Source data:

━━━━━━

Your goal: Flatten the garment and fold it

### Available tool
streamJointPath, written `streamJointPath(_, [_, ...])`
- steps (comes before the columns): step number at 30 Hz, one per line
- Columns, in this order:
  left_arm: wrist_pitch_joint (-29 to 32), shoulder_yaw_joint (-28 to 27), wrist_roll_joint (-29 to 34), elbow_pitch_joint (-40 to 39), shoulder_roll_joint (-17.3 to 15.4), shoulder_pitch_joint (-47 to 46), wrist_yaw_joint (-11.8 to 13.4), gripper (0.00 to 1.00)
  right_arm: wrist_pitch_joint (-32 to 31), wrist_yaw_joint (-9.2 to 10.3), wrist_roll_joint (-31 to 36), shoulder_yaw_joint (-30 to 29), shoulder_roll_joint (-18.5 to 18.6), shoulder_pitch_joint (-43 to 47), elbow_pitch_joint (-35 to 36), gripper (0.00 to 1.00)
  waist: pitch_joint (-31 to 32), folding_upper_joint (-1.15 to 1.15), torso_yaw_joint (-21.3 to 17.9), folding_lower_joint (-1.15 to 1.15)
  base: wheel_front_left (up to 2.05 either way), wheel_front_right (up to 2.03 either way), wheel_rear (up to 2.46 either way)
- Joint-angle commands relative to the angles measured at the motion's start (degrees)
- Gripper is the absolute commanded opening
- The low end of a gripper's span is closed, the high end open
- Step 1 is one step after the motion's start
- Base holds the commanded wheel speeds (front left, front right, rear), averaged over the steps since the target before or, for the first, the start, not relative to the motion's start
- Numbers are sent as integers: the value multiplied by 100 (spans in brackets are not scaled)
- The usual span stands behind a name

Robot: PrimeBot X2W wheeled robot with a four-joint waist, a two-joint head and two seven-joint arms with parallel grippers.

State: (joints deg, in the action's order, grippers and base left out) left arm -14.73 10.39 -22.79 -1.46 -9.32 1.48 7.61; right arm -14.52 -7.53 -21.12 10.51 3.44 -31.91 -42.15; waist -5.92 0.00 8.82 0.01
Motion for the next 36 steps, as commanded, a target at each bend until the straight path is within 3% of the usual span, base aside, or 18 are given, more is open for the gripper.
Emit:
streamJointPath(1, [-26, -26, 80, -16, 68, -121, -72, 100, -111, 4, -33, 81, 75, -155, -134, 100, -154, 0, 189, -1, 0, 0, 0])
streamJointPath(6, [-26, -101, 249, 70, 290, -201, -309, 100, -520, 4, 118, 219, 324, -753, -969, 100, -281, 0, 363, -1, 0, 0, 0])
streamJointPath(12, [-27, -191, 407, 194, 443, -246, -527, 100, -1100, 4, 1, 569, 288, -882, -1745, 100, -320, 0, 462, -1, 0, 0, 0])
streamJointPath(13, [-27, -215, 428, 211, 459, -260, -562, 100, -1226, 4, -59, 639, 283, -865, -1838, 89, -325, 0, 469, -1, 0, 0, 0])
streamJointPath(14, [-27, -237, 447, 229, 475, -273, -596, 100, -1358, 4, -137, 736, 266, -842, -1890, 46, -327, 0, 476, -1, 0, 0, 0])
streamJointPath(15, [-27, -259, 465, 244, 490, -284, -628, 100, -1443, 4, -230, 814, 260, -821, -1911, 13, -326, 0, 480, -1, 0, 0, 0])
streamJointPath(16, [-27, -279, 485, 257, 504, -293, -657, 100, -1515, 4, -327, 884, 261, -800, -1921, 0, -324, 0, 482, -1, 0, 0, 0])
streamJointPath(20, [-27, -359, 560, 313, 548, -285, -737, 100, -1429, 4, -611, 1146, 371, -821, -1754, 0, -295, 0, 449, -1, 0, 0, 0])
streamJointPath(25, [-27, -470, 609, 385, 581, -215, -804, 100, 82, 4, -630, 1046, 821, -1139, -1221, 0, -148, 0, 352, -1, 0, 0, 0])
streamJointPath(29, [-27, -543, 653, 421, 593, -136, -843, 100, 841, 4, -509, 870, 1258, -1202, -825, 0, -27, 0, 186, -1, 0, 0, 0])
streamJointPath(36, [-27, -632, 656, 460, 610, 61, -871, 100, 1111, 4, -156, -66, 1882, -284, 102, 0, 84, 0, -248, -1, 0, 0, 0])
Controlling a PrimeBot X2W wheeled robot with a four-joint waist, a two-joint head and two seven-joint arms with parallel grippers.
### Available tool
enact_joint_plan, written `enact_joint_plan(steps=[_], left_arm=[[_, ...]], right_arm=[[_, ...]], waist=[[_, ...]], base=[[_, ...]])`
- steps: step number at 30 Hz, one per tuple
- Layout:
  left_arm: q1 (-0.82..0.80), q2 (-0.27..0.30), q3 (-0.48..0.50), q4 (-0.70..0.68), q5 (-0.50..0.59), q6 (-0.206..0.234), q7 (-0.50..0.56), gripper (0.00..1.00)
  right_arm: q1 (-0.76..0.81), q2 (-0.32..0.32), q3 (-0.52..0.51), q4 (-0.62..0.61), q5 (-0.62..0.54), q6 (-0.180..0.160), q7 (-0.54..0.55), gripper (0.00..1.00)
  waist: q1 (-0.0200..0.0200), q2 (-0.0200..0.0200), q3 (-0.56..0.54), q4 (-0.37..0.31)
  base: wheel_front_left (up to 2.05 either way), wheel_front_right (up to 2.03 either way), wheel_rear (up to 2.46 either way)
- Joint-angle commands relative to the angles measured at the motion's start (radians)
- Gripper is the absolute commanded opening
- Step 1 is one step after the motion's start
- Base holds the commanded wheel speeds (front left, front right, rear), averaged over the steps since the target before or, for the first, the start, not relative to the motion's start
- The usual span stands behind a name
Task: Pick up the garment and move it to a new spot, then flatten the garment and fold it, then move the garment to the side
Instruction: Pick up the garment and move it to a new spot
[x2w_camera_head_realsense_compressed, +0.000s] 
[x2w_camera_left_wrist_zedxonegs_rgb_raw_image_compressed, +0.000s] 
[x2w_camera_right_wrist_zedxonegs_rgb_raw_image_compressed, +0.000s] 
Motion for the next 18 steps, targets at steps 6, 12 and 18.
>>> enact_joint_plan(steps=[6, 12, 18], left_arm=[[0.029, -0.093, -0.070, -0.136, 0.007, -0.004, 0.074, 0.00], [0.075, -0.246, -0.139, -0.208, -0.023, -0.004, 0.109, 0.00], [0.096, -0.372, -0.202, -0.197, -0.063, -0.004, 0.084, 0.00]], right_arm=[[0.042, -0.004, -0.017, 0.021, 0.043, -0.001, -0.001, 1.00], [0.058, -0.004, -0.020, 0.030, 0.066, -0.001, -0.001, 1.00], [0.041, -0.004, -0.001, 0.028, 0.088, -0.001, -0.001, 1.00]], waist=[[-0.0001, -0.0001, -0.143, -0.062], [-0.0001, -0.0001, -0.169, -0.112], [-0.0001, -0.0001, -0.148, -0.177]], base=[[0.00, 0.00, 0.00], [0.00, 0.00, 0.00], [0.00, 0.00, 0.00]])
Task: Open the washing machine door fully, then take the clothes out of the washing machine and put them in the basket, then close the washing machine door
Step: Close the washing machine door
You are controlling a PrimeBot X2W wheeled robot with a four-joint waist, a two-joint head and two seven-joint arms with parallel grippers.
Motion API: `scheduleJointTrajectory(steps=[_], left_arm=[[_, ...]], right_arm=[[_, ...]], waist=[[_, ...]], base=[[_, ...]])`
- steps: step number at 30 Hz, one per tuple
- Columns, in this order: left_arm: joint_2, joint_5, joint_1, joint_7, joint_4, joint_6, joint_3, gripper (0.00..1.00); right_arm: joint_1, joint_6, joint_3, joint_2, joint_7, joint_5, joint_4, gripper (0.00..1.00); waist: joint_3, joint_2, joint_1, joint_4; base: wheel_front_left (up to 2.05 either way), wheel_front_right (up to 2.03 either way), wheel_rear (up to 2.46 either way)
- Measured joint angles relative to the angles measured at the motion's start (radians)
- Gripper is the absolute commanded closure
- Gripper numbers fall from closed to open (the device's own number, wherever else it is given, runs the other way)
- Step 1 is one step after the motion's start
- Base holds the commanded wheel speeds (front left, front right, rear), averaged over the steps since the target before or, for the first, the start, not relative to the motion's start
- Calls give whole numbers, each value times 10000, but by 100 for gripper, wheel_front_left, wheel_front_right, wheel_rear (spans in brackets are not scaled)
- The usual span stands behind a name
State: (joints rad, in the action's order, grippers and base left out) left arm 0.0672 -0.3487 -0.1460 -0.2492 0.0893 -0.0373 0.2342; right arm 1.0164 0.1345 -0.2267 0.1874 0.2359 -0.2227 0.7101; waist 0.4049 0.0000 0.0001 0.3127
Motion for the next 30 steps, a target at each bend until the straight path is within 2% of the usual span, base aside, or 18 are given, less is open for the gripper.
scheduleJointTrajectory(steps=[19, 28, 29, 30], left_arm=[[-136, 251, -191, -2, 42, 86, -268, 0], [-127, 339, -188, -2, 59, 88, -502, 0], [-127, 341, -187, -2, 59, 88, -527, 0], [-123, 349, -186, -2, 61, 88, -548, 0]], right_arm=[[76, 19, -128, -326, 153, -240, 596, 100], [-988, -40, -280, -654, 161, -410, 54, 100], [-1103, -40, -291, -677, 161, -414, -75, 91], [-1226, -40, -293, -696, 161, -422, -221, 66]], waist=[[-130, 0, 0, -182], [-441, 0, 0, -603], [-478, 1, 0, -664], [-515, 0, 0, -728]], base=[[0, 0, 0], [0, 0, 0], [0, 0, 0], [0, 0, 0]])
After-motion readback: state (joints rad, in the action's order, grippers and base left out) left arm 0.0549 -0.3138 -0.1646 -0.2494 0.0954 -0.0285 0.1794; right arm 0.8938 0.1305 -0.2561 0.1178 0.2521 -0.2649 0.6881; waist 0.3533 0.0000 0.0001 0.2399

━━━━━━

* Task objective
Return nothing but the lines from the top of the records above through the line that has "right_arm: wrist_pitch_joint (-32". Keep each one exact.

* Solution to this exercise
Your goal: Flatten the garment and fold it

### Available tool
streamJointPath, written `streamJointPath(_, [_, ...])`
- steps (comes before the columns): step number at 30 Hz, one per line
- Columns, in this order:
  left_arm: wrist_pitch_joint (-29 to 32), shoulder_yaw_joint (-28 to 27), wrist_roll_joint (-29 to 34), elbow_pitch_joint (-40 to 39), shoulder_roll_joint (-17.3 to 15.4), shoulder_pitch_joint (-47 to 46), wrist_yaw_joint (-11.8 to 13.4), gripper (0.00 to 1.00)
  right_arm: wrist_pitch_joint (-32 to 31), wrist_yaw_joint (-9.2 to 10.3), wrist_roll_joint (-31 to 36), shoulder_yaw_joint (-30 to 29), shoulder_roll_joint (-18.5 to 18.6), shoulder_pitch_joint (-43 to 47), elbow_pitch_joint (-35 to 36), gripper (0.00 to 1.00)

The exercise contains nothing more.